:: Work instruction ::
Reproduce the entries shown below only from the line with "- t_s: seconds" down to the line with "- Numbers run", keeping both end lines and copying each one exactly.
►
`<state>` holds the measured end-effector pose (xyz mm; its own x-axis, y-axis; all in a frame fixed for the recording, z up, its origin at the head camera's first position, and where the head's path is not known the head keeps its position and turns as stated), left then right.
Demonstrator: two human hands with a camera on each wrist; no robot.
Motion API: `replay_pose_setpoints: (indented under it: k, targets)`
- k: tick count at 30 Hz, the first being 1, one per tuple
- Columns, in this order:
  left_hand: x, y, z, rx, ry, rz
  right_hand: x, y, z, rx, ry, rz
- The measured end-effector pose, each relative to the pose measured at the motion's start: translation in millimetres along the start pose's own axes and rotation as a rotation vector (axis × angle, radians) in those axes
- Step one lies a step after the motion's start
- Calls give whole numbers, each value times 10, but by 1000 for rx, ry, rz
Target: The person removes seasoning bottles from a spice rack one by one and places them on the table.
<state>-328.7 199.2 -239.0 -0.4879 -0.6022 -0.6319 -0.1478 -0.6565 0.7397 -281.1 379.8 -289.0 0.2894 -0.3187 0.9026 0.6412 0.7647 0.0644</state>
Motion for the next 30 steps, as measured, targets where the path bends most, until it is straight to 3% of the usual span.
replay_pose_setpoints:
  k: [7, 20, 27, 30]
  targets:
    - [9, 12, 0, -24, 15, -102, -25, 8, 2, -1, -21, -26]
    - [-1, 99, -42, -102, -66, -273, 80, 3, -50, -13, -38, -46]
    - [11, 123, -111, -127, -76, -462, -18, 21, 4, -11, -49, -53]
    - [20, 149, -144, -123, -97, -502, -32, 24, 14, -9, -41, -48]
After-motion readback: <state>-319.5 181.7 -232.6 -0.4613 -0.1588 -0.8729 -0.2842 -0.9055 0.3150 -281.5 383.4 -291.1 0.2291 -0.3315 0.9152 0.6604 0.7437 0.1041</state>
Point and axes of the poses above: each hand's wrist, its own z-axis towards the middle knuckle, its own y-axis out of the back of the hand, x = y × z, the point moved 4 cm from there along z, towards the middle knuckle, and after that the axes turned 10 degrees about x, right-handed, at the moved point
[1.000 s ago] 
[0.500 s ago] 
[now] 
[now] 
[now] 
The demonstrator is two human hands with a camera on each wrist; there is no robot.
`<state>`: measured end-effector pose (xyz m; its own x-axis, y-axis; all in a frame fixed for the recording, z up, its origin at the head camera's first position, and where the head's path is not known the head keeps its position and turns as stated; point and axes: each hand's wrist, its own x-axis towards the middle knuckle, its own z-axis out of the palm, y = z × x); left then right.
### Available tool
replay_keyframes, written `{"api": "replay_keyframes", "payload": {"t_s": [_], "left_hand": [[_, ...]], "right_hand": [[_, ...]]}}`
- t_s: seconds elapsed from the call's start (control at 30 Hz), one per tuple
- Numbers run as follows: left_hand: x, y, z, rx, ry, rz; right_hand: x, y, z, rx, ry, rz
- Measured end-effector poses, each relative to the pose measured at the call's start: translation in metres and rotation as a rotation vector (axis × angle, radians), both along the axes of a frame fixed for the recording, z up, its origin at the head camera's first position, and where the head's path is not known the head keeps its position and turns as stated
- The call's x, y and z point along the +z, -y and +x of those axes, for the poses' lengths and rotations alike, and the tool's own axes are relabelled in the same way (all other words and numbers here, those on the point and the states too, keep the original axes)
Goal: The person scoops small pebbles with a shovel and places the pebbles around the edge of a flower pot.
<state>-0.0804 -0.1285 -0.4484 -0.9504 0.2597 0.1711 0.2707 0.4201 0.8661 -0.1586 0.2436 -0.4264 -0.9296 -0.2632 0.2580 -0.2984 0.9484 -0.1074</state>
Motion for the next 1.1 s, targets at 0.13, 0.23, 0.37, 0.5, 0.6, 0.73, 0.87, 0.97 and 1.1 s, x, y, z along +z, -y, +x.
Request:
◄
:: Task solution ::
- t_s: seconds elapsed from the call's start (control at 30 Hz), one per tuple
- Numbers run as follows: left_hand: x, y, z, rx, ry, rz; right_hand: x, y, z, rx, ry, rz

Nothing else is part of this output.